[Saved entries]
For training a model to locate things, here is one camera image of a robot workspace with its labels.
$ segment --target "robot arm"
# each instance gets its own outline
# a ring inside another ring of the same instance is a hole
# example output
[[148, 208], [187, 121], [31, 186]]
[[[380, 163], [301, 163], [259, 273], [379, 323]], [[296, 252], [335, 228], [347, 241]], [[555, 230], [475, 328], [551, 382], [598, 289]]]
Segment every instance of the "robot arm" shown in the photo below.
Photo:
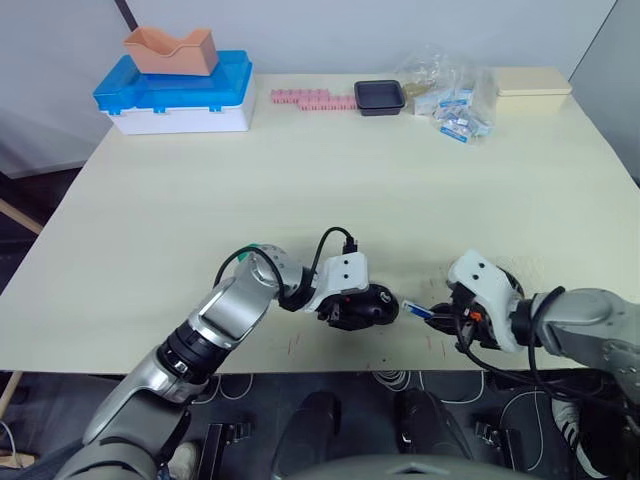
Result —
[[[369, 284], [366, 257], [353, 248], [329, 258], [317, 275], [278, 247], [256, 249], [261, 252], [250, 253], [232, 277], [214, 286], [105, 399], [87, 427], [84, 447], [57, 479], [154, 480], [188, 428], [187, 407], [276, 297], [287, 310], [318, 311], [319, 317], [320, 308], [328, 308], [337, 317], [323, 319], [346, 330], [390, 323], [397, 315], [397, 301], [386, 288]], [[340, 308], [346, 296], [363, 307], [357, 314]]]
[[541, 312], [531, 332], [531, 319], [548, 294], [524, 298], [513, 277], [473, 250], [452, 265], [448, 281], [454, 304], [474, 319], [467, 322], [470, 340], [518, 352], [535, 335], [536, 344], [552, 355], [612, 374], [627, 398], [640, 404], [640, 305], [606, 290], [572, 290]]

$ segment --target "wooden stick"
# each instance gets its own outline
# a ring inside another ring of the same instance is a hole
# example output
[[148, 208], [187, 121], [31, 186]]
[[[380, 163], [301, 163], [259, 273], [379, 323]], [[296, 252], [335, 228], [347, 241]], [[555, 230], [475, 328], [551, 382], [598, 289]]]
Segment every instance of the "wooden stick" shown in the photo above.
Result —
[[36, 235], [39, 235], [44, 228], [40, 223], [36, 222], [33, 218], [18, 210], [16, 207], [7, 203], [5, 200], [0, 199], [0, 212], [4, 213], [10, 219], [18, 222], [25, 228], [28, 228]]
[[16, 452], [16, 457], [18, 462], [20, 462], [19, 464], [16, 463], [16, 459], [13, 458], [11, 452], [0, 452], [0, 466], [7, 468], [23, 468], [28, 467], [29, 465], [33, 465], [38, 459], [38, 457], [36, 457], [35, 455], [31, 455], [30, 453], [20, 452]]
[[4, 387], [4, 392], [2, 392], [2, 396], [0, 396], [0, 419], [4, 416], [4, 412], [7, 410], [11, 397], [16, 391], [21, 378], [22, 372], [13, 372], [7, 382], [7, 386]]

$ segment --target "cable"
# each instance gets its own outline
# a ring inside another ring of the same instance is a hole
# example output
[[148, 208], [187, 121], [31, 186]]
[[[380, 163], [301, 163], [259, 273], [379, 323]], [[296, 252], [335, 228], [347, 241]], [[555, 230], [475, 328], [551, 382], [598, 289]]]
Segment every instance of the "cable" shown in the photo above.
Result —
[[540, 302], [540, 305], [538, 306], [536, 313], [533, 315], [533, 317], [531, 317], [531, 323], [529, 328], [529, 342], [527, 344], [527, 356], [529, 357], [529, 369], [531, 370], [531, 373], [533, 375], [534, 380], [536, 381], [536, 384], [539, 385], [540, 388], [542, 388], [547, 393], [547, 395], [549, 395], [553, 399], [563, 400], [563, 401], [572, 401], [570, 397], [567, 397], [566, 395], [558, 394], [553, 390], [551, 390], [551, 388], [546, 384], [546, 382], [542, 380], [542, 377], [540, 376], [540, 371], [538, 370], [538, 366], [536, 365], [536, 339], [538, 338], [537, 331], [538, 331], [538, 326], [540, 325], [540, 320], [542, 319], [542, 316], [545, 313], [547, 313], [547, 310], [549, 310], [549, 307], [551, 306], [551, 304], [553, 304], [553, 302], [555, 302], [558, 299], [558, 297], [562, 295], [564, 292], [565, 292], [564, 287], [554, 288], [546, 297], [544, 297], [542, 302]]
[[13, 457], [13, 462], [18, 467], [23, 468], [24, 465], [22, 465], [22, 460], [18, 458], [18, 452], [16, 450], [16, 442], [13, 439], [13, 433], [11, 433], [11, 429], [9, 428], [9, 425], [4, 423], [2, 420], [0, 420], [0, 425], [2, 425], [2, 428], [4, 428], [4, 430], [7, 432], [7, 436], [9, 437], [9, 443], [11, 444], [11, 456]]
[[196, 401], [191, 402], [192, 405], [205, 405], [211, 402], [214, 398], [216, 398], [216, 395], [218, 395], [218, 390], [220, 390], [220, 384], [222, 383], [222, 375], [215, 375], [215, 377], [218, 379], [218, 382], [216, 383], [216, 388], [213, 391], [213, 394], [206, 400], [202, 400], [200, 402], [196, 402]]
[[[548, 389], [549, 391], [551, 391], [551, 388], [549, 387], [548, 384], [546, 384], [545, 382], [542, 382], [541, 384], [538, 383], [535, 379], [530, 379], [527, 378], [523, 375], [519, 375], [517, 373], [513, 373], [513, 372], [508, 372], [506, 370], [502, 370], [498, 367], [495, 367], [489, 363], [486, 363], [482, 360], [480, 360], [469, 348], [469, 344], [464, 340], [464, 337], [462, 336], [462, 326], [460, 324], [460, 315], [459, 314], [454, 314], [453, 316], [453, 321], [455, 324], [455, 330], [456, 330], [456, 338], [458, 339], [458, 345], [459, 348], [462, 350], [462, 353], [464, 353], [473, 363], [475, 363], [476, 365], [478, 365], [479, 367], [483, 368], [484, 370], [488, 370], [491, 373], [494, 373], [496, 375], [501, 375], [505, 378], [508, 378], [510, 380], [516, 381], [516, 382], [520, 382], [520, 383], [524, 383], [526, 385], [531, 385], [531, 386], [539, 386], [541, 387], [545, 393], [549, 393], [547, 392], [546, 389]], [[587, 402], [591, 402], [595, 405], [599, 405], [603, 408], [607, 408], [610, 410], [614, 410], [622, 415], [629, 415], [631, 417], [634, 417], [637, 415], [637, 412], [630, 409], [630, 408], [624, 408], [624, 407], [620, 407], [619, 405], [616, 405], [612, 402], [606, 401], [606, 400], [601, 400], [599, 398], [595, 398], [593, 397], [593, 393], [589, 392], [589, 393], [585, 393], [585, 392], [579, 392], [577, 390], [573, 390], [570, 389], [568, 387], [563, 387], [560, 385], [556, 385], [554, 386], [554, 388], [560, 392], [560, 393], [564, 393], [564, 394], [569, 394], [569, 395], [575, 395], [578, 398], [580, 398], [581, 400], [587, 401]], [[561, 399], [563, 401], [567, 401], [566, 397], [561, 397]]]
[[[418, 379], [420, 380], [420, 386], [422, 387], [423, 391], [426, 391], [425, 386], [424, 386], [424, 380], [422, 378], [422, 370], [420, 370], [418, 372]], [[446, 403], [447, 405], [467, 405], [469, 403], [473, 403], [476, 402], [478, 400], [480, 400], [480, 398], [482, 398], [482, 395], [484, 394], [484, 387], [485, 387], [485, 379], [484, 379], [484, 371], [480, 371], [480, 391], [476, 394], [475, 397], [473, 397], [470, 400], [440, 400], [442, 403]]]
[[278, 299], [282, 300], [284, 298], [284, 282], [282, 281], [282, 275], [280, 275], [280, 271], [278, 270], [278, 267], [276, 267], [276, 264], [273, 263], [273, 260], [271, 260], [269, 255], [264, 253], [258, 247], [252, 247], [252, 246], [242, 247], [241, 249], [236, 250], [231, 255], [229, 255], [227, 259], [224, 262], [222, 262], [222, 265], [220, 265], [220, 268], [218, 269], [218, 273], [216, 274], [216, 279], [213, 281], [213, 286], [215, 287], [220, 283], [220, 280], [222, 279], [222, 274], [224, 273], [226, 268], [229, 266], [229, 264], [233, 262], [233, 260], [236, 257], [238, 257], [238, 255], [242, 255], [243, 253], [248, 253], [248, 252], [253, 252], [260, 255], [264, 259], [264, 261], [267, 262], [267, 265], [269, 265], [269, 268], [273, 272], [273, 275], [276, 277], [276, 282], [278, 283]]
[[331, 232], [340, 232], [347, 238], [347, 244], [353, 244], [353, 235], [351, 235], [345, 228], [342, 227], [331, 227], [328, 228], [326, 232], [320, 238], [318, 242], [318, 246], [316, 247], [316, 253], [313, 256], [313, 262], [311, 263], [311, 275], [309, 276], [309, 281], [307, 282], [307, 287], [311, 286], [311, 282], [313, 280], [313, 275], [316, 273], [316, 269], [318, 268], [318, 262], [320, 261], [320, 254], [322, 253], [322, 249], [324, 248], [324, 242], [327, 241], [327, 237]]
[[540, 306], [536, 310], [536, 313], [531, 318], [531, 329], [529, 334], [529, 343], [527, 345], [527, 355], [529, 357], [529, 369], [533, 374], [533, 378], [536, 382], [536, 385], [542, 388], [551, 398], [555, 400], [560, 400], [563, 402], [577, 402], [578, 400], [583, 400], [585, 402], [591, 402], [594, 405], [599, 405], [603, 408], [607, 408], [609, 410], [614, 410], [621, 415], [633, 416], [638, 415], [637, 411], [634, 411], [630, 408], [621, 407], [620, 405], [616, 405], [613, 402], [607, 400], [601, 400], [599, 398], [594, 397], [593, 393], [585, 393], [579, 390], [575, 390], [570, 387], [564, 387], [561, 385], [555, 386], [555, 390], [553, 391], [549, 384], [545, 382], [540, 376], [540, 371], [538, 370], [538, 366], [536, 365], [536, 350], [535, 350], [535, 339], [536, 333], [538, 330], [538, 325], [542, 319], [542, 316], [549, 309], [551, 304], [555, 302], [560, 295], [565, 292], [564, 287], [556, 287], [554, 288], [540, 303]]
[[253, 373], [250, 373], [249, 375], [249, 384], [247, 385], [247, 388], [237, 397], [232, 397], [231, 395], [227, 395], [226, 393], [224, 393], [224, 390], [222, 389], [222, 378], [220, 378], [220, 395], [222, 395], [227, 400], [240, 400], [241, 398], [246, 397], [247, 394], [251, 391], [251, 387], [253, 386]]
[[371, 372], [373, 378], [392, 392], [402, 392], [409, 387], [411, 383], [411, 372], [404, 370], [385, 370], [382, 372]]
[[442, 403], [446, 403], [447, 405], [467, 405], [469, 403], [473, 403], [477, 400], [480, 400], [480, 398], [482, 398], [482, 395], [484, 394], [484, 386], [485, 386], [484, 371], [480, 371], [480, 391], [475, 397], [473, 397], [470, 400], [461, 400], [461, 401], [442, 400]]
[[538, 431], [540, 432], [540, 453], [538, 454], [538, 459], [535, 461], [535, 463], [530, 467], [527, 467], [527, 472], [531, 472], [532, 470], [535, 470], [536, 468], [538, 468], [538, 466], [540, 465], [540, 462], [542, 462], [542, 456], [544, 455], [544, 432], [542, 430], [542, 420], [540, 418], [540, 409], [538, 408], [539, 394], [546, 394], [546, 392], [542, 392], [539, 390], [529, 390], [528, 392], [523, 392], [513, 397], [511, 400], [507, 402], [507, 404], [502, 409], [502, 413], [500, 414], [500, 421], [498, 422], [498, 428], [502, 428], [502, 421], [504, 420], [504, 416], [507, 413], [507, 410], [509, 409], [509, 407], [511, 407], [511, 405], [513, 404], [513, 402], [515, 402], [516, 400], [524, 396], [533, 395], [533, 402], [536, 407], [536, 416], [538, 418]]
[[538, 395], [533, 395], [533, 404], [536, 407], [536, 417], [538, 418], [538, 431], [540, 432], [540, 454], [538, 455], [538, 459], [536, 463], [534, 463], [531, 467], [527, 468], [527, 472], [531, 470], [535, 470], [540, 465], [542, 461], [542, 455], [544, 454], [544, 433], [542, 432], [542, 420], [540, 419], [540, 408], [538, 407]]

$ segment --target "white wall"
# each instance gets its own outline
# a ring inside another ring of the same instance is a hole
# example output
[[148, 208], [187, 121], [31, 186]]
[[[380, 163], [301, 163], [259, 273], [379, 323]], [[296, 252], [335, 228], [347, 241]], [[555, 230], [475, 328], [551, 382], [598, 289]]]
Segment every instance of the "white wall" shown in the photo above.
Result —
[[[489, 65], [554, 65], [569, 76], [614, 0], [129, 0], [141, 25], [209, 26], [258, 72], [383, 72], [436, 42]], [[77, 165], [110, 122], [91, 92], [124, 53], [111, 0], [3, 0], [0, 169]]]
[[79, 166], [111, 122], [91, 93], [125, 53], [109, 0], [2, 0], [0, 170]]
[[269, 73], [391, 71], [427, 42], [489, 65], [553, 65], [569, 77], [614, 0], [128, 0], [143, 25], [213, 29]]
[[618, 0], [575, 71], [573, 93], [640, 178], [640, 0]]

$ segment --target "white box lid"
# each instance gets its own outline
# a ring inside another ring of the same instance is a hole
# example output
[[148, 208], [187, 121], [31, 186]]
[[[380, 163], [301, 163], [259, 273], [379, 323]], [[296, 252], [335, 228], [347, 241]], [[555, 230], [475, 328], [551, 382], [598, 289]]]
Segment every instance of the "white box lid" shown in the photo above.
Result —
[[568, 95], [571, 85], [554, 67], [497, 67], [498, 95]]

◆ The task: Report how many lines in these entries contain "white". Answer with the number only.

◆ Response to the exercise: 4